The Los Angeles Times reports: A voter initiative to reinstate a ban on same-sex marriage will remain on the November ballot, the California Supreme Court decided unanimously Wednesday.

The court issued a brief order rejecting arguments that the initiative, Proposition 8, was an illegal constitutional revision and that voters had been misled when they signed petitions to put it on the ballot. The decision, reached in closed session during the court's weekly conference, cleared the way for what some observers expect to be a close vote on the marriage measure. ...

If approved by voters, Proposition 8, called the "California Marriage Protection Act," would add a provision to the state Constitution that says, "Only marriage between a man and a woman is valid or recognized in California." -- Bid to ban gay marriage will stay on ballot, California Supreme Court rules - Los Angeles Times

The San Francisco Chronicle reports: The lawsuit against Prop. 8 argued that the one-sentence initiative was actually a broad attack on basic rights recognized by the court - a measure that would simultaneously deprive one group of fundamental freedoms by majority vote and strip the courts of their ability to enforce constitutional guarantees.

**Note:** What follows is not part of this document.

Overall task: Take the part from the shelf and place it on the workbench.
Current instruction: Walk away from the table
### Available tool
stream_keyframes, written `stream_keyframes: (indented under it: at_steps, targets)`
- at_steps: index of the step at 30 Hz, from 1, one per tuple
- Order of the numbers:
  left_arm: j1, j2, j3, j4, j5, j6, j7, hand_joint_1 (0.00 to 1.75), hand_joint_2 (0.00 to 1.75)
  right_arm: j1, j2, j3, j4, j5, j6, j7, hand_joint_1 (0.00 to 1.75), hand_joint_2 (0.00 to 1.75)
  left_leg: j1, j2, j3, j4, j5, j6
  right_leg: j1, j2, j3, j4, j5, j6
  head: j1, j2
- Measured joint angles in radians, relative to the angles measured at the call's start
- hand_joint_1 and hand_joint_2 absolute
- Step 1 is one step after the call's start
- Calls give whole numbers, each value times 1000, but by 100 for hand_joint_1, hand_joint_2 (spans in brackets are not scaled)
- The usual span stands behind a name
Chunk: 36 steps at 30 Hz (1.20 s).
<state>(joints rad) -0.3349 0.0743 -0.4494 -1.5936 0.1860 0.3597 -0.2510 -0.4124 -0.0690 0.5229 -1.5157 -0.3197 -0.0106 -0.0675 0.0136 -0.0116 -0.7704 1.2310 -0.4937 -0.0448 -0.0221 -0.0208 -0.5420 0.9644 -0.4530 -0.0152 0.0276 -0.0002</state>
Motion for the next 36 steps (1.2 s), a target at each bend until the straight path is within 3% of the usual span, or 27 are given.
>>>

Although its backers call it a constitutional amendment, Prop. 8 is actually a constitutional revision, the suit contended. A revision must be submitted to the voters by a two-thirds majority of the state Legislature.

The last time the court accepted such an argument was in 1990, when it overturned part of a voter-approved constitutional amendment on crime. In that case, the justices said a provision requiring state judges to follow federal interpretations of defendants' rights was a broad attack on judicial authority and a "fundamental change in our ... governmental plan."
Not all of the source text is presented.